• Problem requirements
Make an exact copy of the records, leaving out the images.

==== Available records ====

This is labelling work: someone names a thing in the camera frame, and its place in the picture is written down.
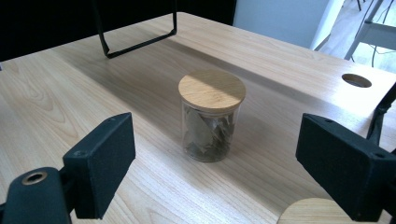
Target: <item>light wood tabletop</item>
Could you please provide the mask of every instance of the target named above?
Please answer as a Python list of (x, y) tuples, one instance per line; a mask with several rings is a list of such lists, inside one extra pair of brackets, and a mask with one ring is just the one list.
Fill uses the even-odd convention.
[[(303, 113), (366, 135), (395, 74), (336, 59), (231, 26), (178, 13), (178, 33), (114, 59), (98, 36), (2, 62), (0, 203), (10, 182), (62, 156), (103, 120), (132, 112), (136, 159), (104, 219), (76, 223), (276, 223), (293, 203), (330, 199), (295, 150)], [(170, 15), (106, 33), (113, 50), (167, 33)], [(178, 82), (226, 71), (247, 88), (232, 147), (203, 163), (181, 149)], [(372, 83), (359, 88), (343, 74)], [(381, 146), (396, 147), (395, 120)]]

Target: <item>jar lid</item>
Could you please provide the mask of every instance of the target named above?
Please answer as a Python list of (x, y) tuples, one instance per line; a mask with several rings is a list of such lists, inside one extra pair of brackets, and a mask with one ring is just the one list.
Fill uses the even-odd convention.
[(181, 98), (204, 112), (221, 113), (236, 109), (244, 100), (246, 88), (226, 72), (206, 70), (184, 76), (178, 84)]

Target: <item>glass jar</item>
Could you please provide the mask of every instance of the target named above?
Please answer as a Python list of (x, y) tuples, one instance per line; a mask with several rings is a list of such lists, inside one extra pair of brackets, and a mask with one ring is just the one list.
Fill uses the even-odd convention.
[(220, 71), (197, 71), (179, 83), (182, 98), (182, 146), (198, 161), (220, 161), (230, 151), (243, 82)]

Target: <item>circular hole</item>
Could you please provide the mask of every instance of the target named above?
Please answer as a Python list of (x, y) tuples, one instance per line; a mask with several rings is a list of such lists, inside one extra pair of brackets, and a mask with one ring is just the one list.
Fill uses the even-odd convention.
[(378, 158), (385, 158), (384, 154), (381, 154), (381, 153), (378, 153), (378, 152), (376, 152), (374, 155), (377, 156)]
[(73, 155), (75, 156), (85, 156), (87, 155), (86, 151), (76, 151), (75, 153), (73, 153)]
[(369, 88), (372, 86), (369, 79), (354, 74), (343, 74), (343, 80), (352, 86), (360, 88)]
[(22, 180), (22, 184), (23, 185), (33, 185), (33, 184), (41, 182), (46, 177), (47, 177), (47, 172), (35, 172), (35, 173), (32, 173), (32, 174), (26, 176)]

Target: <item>round wooden object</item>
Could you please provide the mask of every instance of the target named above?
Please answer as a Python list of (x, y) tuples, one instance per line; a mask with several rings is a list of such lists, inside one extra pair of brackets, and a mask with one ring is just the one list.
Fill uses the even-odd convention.
[(356, 224), (333, 200), (304, 199), (292, 204), (282, 214), (277, 224), (342, 223)]
[(246, 88), (237, 77), (221, 71), (196, 71), (178, 84), (181, 98), (192, 107), (222, 113), (236, 109), (244, 100)]

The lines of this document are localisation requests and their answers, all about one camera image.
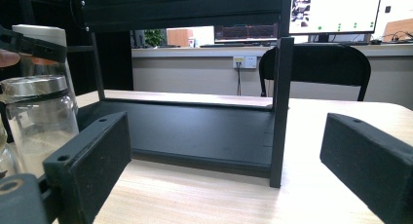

====

• Solution
This is labelling work: someone names a thing in the camera frame, and its place in the picture is written down.
Target: <item>light wood tabletop</item>
Could you please provide the mask of every instance of the target named above?
Please answer as a Python list of (x, y) tuples, one instance per line; a mask with several rings is a list of such lists, inside one extra pair of brackets, and a mask with one ring is just the one list.
Fill uses the even-odd convention.
[[(303, 113), (366, 135), (395, 74), (336, 59), (231, 26), (178, 13), (178, 33), (114, 59), (98, 36), (2, 62), (0, 203), (10, 182), (62, 156), (103, 120), (132, 112), (136, 159), (104, 219), (76, 223), (276, 223), (293, 203), (330, 199), (295, 150)], [(170, 15), (106, 33), (113, 50), (167, 33)], [(178, 82), (226, 71), (247, 88), (232, 147), (203, 163), (181, 149)], [(372, 83), (359, 88), (343, 74)], [(381, 146), (396, 147), (395, 120)]]

Target: <item>jar lid</item>
Could you please provide the mask of every instance of the target named above?
Please answer as a Python list of (x, y) tuples, one instance per line; a mask with several rings is a list of such lists, inside one extra pair of brackets, and a mask with one ring is just the one list.
Fill uses the even-odd convention.
[(181, 98), (204, 112), (221, 113), (236, 109), (244, 100), (246, 88), (226, 72), (206, 70), (184, 76), (178, 84)]

Target: <item>glass jar</item>
Could you please provide the mask of every instance of the target named above?
Please answer as a Python list of (x, y) tuples, one instance per line; a mask with several rings is a list of such lists, inside one extra pair of brackets, and a mask with one ring is just the one list.
Fill uses the even-odd convention.
[(220, 71), (197, 71), (179, 83), (182, 98), (182, 146), (198, 161), (220, 161), (230, 151), (243, 82)]

Target: <item>circular hole</item>
Could you please provide the mask of every instance of the target named above?
Please answer as a Python list of (x, y) tuples, one instance per line; a mask with several rings is a list of such lists, inside one extra pair of brackets, and a mask with one ring is just the one list.
Fill uses the even-odd convention.
[(378, 158), (385, 158), (384, 154), (381, 154), (381, 153), (378, 153), (378, 152), (376, 152), (374, 155), (377, 156)]
[(73, 155), (75, 156), (85, 156), (87, 155), (86, 151), (76, 151), (75, 153), (73, 153)]
[(369, 88), (372, 86), (369, 79), (354, 74), (343, 74), (343, 80), (352, 86), (360, 88)]
[(22, 180), (22, 184), (23, 185), (33, 185), (33, 184), (41, 182), (46, 177), (47, 177), (47, 172), (35, 172), (35, 173), (32, 173), (32, 174), (26, 176)]

Target: <item>round wooden object</item>
Could you please provide the mask of every instance of the target named above?
Please answer as a Python list of (x, y) tuples, one instance per line; a mask with several rings is a list of such lists, inside one extra pair of brackets, and a mask with one ring is just the one list.
Fill uses the even-odd convention.
[(356, 224), (333, 200), (304, 199), (292, 204), (282, 214), (277, 224), (342, 223)]
[(246, 88), (237, 77), (221, 71), (196, 71), (178, 84), (181, 98), (192, 107), (222, 113), (236, 109), (244, 100)]

The lines of this document are localisation requests and their answers, all about one camera image.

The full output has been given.